The so-called House Freedom Caucus voted Wednesday to support Florida Representative Daniel Webster for the post, rejecting a bid by California's Kevin McCarthy, the House majority leader and Boehner's second-in-command, who has gained the support of the majority of the 247-member Republican caucus. 

If the entire 40-member Freedom Caucus votes for Webster when the full House votes on October 29, shortly before Boehner leaves Congress, it will deny McCarthy the votes he needs to become speaker. 

Boehner announced his resignation last month after a 25-year career in the House, the last five years as speaker.  His authority was constantly challenged by hardline conservatives -- many of whom were elected in the 2010 "Tea Party" wave that gave Republicans a majority in the House -- and who demanded a greater say in decision making and policy matters. 
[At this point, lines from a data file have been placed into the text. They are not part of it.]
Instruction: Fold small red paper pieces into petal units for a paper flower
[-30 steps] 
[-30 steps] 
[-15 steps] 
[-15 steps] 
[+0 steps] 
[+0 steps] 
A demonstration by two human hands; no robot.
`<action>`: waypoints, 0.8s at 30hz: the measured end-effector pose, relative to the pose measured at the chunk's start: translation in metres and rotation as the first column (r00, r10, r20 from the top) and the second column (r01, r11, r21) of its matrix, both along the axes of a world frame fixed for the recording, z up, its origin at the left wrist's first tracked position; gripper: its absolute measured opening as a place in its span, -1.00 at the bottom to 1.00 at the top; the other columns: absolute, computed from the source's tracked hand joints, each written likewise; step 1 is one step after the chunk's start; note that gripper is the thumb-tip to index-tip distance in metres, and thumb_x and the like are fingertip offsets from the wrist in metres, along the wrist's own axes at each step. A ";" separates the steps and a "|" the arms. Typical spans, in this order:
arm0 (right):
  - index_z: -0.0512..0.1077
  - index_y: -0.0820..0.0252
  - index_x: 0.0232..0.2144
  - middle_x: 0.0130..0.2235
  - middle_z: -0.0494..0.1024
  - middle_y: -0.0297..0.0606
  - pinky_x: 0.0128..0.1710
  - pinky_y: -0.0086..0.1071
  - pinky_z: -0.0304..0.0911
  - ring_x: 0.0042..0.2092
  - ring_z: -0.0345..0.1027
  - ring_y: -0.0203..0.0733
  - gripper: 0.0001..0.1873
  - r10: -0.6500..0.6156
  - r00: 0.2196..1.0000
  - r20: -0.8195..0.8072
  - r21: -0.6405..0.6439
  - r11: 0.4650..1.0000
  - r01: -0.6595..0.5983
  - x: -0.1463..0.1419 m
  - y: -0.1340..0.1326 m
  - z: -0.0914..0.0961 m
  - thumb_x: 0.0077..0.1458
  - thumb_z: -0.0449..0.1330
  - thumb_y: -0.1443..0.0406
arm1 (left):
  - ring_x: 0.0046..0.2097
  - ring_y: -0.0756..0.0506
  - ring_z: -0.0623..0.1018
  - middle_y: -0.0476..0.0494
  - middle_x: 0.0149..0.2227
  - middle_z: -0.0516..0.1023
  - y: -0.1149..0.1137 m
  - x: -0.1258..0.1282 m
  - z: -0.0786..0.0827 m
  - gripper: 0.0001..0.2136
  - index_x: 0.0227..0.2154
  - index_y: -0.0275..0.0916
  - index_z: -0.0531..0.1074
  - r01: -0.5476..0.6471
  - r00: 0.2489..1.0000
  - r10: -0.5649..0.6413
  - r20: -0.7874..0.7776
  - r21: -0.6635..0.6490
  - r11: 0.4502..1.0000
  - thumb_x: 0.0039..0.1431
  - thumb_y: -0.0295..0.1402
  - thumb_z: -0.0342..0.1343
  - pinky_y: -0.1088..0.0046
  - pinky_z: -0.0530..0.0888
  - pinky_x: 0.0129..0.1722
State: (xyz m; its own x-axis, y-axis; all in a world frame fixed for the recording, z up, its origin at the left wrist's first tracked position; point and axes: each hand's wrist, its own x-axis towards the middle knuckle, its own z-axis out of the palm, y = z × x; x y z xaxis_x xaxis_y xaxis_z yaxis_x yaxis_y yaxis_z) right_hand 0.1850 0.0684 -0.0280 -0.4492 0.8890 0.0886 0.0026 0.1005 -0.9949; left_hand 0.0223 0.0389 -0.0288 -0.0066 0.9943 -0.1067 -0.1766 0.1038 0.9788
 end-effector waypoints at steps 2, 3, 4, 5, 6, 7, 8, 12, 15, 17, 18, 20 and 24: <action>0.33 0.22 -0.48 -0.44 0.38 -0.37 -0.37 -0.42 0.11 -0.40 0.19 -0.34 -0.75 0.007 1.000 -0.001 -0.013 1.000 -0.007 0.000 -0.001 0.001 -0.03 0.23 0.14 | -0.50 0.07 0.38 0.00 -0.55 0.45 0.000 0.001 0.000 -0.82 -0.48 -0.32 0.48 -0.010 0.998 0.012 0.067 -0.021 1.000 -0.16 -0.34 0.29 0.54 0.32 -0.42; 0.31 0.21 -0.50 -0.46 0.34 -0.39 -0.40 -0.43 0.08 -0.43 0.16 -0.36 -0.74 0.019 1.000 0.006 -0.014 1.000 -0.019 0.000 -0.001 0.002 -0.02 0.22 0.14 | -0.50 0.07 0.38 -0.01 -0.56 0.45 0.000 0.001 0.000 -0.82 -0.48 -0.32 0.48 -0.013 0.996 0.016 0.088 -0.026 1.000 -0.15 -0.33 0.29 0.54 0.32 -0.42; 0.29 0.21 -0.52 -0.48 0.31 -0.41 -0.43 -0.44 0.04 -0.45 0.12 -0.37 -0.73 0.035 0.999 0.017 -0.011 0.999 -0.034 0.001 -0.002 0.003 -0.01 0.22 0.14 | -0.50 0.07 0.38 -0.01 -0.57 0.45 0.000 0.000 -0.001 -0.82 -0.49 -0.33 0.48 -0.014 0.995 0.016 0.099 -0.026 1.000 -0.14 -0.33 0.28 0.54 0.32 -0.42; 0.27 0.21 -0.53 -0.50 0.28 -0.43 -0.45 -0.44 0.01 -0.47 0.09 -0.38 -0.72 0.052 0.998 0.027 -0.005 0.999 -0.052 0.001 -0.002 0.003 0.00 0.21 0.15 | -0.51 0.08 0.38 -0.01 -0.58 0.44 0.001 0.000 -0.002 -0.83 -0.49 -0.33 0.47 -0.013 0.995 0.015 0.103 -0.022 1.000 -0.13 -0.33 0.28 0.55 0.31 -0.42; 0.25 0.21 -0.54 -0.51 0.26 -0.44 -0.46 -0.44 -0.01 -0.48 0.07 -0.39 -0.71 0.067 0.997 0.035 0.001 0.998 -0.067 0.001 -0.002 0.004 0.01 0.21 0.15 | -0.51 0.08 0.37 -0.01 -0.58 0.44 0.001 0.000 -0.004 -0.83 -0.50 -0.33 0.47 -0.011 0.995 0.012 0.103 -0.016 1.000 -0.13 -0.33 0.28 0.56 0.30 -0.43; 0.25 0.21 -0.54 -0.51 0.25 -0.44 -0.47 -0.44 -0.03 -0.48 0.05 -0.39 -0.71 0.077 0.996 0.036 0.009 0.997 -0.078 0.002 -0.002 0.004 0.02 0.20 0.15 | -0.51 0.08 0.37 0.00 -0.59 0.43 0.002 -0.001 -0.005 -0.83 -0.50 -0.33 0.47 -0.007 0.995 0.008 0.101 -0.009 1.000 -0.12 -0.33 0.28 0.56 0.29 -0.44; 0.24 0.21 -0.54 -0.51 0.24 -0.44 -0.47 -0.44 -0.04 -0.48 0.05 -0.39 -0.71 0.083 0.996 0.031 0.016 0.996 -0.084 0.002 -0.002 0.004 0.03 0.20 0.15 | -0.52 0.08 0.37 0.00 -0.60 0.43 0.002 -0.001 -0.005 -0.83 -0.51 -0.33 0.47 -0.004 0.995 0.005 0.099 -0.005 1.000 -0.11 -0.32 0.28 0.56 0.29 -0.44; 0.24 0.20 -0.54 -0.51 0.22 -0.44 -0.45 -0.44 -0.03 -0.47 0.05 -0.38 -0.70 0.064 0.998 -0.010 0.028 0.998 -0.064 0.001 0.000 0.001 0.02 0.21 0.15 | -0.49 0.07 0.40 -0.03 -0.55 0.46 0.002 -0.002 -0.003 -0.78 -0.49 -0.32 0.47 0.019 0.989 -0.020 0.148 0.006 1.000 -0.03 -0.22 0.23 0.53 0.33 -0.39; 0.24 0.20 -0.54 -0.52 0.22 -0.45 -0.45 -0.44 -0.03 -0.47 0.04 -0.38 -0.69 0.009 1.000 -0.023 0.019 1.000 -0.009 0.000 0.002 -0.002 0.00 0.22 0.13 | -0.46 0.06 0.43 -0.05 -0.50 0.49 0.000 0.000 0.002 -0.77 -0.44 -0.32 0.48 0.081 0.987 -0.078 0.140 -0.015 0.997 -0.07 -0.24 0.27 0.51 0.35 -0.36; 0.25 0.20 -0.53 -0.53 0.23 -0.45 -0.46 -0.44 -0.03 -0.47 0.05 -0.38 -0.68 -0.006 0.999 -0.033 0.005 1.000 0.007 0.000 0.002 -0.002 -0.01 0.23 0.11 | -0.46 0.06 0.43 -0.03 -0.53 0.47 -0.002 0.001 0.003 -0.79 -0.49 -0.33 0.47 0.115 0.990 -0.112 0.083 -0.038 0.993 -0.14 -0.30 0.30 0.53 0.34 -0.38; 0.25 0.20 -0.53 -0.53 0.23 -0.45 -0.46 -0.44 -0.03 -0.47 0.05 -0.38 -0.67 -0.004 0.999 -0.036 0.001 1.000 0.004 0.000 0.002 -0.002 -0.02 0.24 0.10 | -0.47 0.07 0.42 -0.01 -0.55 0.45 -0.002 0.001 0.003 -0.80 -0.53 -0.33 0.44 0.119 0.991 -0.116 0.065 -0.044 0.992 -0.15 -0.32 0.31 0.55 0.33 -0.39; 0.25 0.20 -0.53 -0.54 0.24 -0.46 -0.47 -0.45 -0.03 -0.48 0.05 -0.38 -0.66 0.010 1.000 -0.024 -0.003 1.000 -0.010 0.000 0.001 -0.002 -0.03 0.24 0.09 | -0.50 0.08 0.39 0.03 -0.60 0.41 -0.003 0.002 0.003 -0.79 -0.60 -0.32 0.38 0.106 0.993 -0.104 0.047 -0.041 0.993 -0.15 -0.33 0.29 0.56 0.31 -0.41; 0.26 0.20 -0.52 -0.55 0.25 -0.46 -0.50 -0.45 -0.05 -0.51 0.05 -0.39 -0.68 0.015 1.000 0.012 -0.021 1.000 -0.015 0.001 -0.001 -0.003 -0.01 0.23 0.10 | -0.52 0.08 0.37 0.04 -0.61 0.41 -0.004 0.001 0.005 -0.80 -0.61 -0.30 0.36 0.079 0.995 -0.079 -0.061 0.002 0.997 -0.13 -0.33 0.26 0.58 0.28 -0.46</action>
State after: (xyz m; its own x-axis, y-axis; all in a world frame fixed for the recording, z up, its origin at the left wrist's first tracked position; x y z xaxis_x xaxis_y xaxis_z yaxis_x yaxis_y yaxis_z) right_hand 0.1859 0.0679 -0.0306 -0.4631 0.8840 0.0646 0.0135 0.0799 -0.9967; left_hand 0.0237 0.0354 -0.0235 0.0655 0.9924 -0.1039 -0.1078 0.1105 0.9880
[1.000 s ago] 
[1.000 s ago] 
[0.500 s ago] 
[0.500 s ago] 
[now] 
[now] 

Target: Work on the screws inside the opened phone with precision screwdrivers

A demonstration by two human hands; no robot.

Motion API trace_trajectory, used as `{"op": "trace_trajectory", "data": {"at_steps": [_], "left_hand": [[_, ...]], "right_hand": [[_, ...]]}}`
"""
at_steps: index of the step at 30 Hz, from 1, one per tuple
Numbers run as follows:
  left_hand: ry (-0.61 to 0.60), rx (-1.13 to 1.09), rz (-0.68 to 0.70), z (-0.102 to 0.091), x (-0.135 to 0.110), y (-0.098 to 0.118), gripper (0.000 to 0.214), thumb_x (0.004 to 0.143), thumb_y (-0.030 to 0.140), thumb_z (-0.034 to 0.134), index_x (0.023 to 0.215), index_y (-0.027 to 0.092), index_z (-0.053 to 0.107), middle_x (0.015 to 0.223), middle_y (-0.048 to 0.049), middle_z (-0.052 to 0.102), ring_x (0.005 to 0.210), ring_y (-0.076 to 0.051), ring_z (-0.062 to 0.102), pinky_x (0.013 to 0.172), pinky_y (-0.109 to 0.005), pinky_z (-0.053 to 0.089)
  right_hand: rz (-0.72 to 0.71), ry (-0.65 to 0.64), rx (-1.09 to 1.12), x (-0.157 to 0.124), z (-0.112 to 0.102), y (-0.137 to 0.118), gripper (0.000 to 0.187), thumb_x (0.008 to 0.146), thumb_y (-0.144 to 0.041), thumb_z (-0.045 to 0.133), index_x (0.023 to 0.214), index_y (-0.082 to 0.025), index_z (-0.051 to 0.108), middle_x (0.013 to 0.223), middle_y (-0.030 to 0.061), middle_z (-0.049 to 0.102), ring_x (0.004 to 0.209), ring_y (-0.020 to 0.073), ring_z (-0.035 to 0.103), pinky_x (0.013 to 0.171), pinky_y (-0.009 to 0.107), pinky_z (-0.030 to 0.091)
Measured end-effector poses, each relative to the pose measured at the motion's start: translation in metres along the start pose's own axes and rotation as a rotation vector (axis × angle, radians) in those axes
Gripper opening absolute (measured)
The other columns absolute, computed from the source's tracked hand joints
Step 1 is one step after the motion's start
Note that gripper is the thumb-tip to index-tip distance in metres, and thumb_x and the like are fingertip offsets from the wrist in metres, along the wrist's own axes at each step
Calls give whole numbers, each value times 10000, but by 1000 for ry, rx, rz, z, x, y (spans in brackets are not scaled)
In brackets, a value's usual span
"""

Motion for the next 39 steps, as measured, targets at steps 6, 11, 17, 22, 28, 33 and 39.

Boehner decided to resign after agreeing to a short-term plan that kept the government fully funded past September 30, when its spending authority was scheduled to expire, in the process rejecting demands to strip federal funding for the women's reproductive health group Planned Parenthood from the budget.

The effort to defund Planned Parenthood was strongly opposed by congressional Democrats and President Barack Obama, which set the stage for a possible government shutdown on October first.

Under the U.S. Constitution, the speaker of the House follows the vice president in the line of succession to the presidency.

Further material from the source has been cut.